Re: [RFC] TCP illinois max rtt aging

2007-12-07 Thread Ilpo Järvinen
On Thu, 6 Dec 2007, Lachlan Andrew wrote:
> On 04/12/2007, Ilpo Järvinen <[EMAIL PROTECTED]> wrote:
> > On Mon, 3 Dec 2007, Lachlan Andrew wrote:
> > >
> > > When SACK is active, the per-packet processing becomes more involved,
> > > tracking the list of lost/SACKed packets.  This causes a CPU spike
> > > just after a loss, which increases the RTTs, at least in my
> > > experience.
> >
> > I suspect that as long as old code was able to use hint, it wasn't doing
> > that bad. But it was seriously lacking ability to take advantage of sack
> > processing hint when e.g., a new hole appeared, or cumulative ACK arrived.
> >
> > ...Code available in net-2.6.25 might cure those.
> 
> We had been using one of your earlier patches, and still had the
> problem.  I think you've cured the problem with SACK itself, but there
> still seems to be something taking a lot of CPU while recovering from
> the loss. 

I guess if you get a large cumulative ACK, the amount of processing is 
still overwhelming (added DaveM if he has some idea how to combat it).

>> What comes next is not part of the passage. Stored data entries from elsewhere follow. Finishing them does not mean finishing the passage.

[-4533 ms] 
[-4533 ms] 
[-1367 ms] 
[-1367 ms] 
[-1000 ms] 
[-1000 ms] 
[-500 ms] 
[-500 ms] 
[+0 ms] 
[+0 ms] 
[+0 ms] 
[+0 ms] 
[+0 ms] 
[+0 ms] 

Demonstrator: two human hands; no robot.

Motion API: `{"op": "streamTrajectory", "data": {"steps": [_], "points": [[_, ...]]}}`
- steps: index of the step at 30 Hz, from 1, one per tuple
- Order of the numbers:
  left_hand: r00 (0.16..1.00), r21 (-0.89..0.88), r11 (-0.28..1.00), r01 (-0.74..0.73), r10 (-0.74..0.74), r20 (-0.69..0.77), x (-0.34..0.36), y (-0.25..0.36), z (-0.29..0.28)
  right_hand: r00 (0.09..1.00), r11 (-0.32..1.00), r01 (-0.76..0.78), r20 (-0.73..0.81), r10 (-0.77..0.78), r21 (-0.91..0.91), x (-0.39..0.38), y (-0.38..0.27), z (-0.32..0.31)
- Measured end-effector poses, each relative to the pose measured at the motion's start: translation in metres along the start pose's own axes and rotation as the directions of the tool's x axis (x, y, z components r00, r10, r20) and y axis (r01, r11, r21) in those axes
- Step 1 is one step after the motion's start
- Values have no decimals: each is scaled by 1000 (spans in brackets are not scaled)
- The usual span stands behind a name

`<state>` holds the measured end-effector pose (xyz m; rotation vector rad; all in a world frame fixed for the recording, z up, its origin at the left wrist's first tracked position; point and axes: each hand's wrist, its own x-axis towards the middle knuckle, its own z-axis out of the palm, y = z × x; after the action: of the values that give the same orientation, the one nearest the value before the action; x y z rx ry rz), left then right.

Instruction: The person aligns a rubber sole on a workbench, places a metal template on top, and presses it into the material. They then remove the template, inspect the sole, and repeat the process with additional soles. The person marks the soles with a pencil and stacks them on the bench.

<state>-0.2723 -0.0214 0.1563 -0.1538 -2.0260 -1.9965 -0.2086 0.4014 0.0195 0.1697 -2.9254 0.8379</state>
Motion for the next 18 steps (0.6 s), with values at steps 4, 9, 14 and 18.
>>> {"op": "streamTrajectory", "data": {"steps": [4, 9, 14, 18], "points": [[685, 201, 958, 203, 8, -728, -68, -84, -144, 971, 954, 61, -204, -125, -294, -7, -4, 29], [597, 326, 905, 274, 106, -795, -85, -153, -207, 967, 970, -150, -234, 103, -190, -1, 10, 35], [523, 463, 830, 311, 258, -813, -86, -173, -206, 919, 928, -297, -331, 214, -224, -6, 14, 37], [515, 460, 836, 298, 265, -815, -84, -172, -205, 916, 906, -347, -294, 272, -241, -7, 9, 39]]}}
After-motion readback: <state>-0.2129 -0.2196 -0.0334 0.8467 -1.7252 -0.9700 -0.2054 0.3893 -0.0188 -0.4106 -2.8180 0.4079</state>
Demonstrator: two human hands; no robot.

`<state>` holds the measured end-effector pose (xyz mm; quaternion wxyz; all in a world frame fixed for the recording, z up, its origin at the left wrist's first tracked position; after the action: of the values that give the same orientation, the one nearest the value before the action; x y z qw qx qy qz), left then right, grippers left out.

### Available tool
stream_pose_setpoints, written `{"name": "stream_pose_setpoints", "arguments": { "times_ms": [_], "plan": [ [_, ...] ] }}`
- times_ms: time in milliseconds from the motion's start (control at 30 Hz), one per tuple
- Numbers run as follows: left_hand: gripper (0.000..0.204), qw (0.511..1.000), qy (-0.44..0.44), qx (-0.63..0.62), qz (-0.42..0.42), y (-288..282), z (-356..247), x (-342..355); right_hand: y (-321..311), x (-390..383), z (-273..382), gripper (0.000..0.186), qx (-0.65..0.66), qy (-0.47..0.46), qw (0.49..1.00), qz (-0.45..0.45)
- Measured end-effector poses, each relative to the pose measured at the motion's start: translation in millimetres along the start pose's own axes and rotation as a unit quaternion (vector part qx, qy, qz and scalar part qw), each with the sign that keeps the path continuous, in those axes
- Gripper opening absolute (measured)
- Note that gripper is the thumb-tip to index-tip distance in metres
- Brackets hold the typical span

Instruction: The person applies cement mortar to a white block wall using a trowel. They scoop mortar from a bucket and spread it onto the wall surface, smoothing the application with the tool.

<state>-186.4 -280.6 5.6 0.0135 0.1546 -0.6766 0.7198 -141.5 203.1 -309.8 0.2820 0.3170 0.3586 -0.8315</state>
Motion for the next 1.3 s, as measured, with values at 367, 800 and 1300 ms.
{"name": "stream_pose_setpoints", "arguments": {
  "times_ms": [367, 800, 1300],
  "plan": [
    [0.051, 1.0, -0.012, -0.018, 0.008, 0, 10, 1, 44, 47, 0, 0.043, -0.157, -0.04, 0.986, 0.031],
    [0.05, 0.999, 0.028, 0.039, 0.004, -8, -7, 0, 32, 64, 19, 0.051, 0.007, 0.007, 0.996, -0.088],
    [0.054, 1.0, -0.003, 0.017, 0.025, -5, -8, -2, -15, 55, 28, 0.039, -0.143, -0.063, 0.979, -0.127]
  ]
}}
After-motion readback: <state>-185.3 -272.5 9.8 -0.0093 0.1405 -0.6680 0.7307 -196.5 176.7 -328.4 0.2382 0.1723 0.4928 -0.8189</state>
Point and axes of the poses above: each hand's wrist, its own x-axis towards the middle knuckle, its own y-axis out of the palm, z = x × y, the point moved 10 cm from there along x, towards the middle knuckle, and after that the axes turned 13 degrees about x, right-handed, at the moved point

Even a simple scenario (this isn't anything fancy at all, will occur all 
the time): Just one loss => rest skbs grow one by one into a single 
very large SACK block (and we do that efficiently for sure) => then the 
fast retransmit gets delivered and a cumulative ACK for whole orig_window 
arrives => clean_rtx_queue has to do a lot of processing. In this case we 
could optimize RB-tree cleanup away (by just blanking it all) but still 
getting rid of all those skbs is going to take a larger moment than I'd 
like to see.

That tree blanking could be extended to cover anything which ACK more than 
half of the tree by just replacing the root (and dealing with potential 
recolorization of the root).

> It is possible that it was to do with  web100  which we
> have also been running, but I cut out most of the statistics from that
> and still had problems.

No idea about what it could do, haven't yet looked web100, I was planning 
at some point of time...

-- 
 i.

Re: [RFC] TCP illinois max rtt aging

2007-12-06 Thread Lachlan Andrew
Greetings Ilpo,

On 04/12/2007, Ilpo Järvinen <[EMAIL PROTECTED]> wrote:
> On Mon, 3 Dec 2007, Lachlan Andrew wrote:
> >
> > When SACK is active, the per-packet processing becomes more involved,
> > tracking the list of lost/SACKed packets.  This causes a CPU spike
> > just after a loss, which increases the RTTs, at least in my
> > experience.
>
> I suspect that as long as old code was able to use hint, it wasn't doing
> that bad. But it was seriously lacking ability to take advantage of sack
> processing hint when e.g., a new hole appeared, or cumulative ACK arrived.
>
> ...Code available in net-2.6.25 might cure those.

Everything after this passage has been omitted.